- [PROBLEM TO SOLVE]:
The answer is the number of lines in the data that contain the word "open"; give it alone.

- [DATASET CONTENT]:
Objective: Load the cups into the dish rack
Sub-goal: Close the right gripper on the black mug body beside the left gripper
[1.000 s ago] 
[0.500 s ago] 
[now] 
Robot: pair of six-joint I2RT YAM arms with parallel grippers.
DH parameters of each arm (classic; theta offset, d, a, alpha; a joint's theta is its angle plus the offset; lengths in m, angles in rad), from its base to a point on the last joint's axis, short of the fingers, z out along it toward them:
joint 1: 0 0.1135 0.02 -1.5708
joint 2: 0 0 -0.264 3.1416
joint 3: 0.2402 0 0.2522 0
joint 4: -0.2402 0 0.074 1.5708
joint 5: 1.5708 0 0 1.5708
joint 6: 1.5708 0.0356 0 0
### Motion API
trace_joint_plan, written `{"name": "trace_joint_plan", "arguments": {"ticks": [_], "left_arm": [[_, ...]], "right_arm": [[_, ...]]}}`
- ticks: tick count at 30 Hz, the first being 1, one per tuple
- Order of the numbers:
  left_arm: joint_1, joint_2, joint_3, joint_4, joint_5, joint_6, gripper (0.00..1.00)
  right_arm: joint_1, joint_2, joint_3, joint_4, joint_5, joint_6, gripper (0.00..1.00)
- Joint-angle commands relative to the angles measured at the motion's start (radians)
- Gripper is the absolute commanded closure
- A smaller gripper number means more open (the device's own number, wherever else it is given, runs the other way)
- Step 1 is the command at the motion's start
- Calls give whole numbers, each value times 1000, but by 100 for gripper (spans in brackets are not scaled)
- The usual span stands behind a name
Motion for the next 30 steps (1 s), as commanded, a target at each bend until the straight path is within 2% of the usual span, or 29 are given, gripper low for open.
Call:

- [ANSWER TO THE EXERCISE]:
2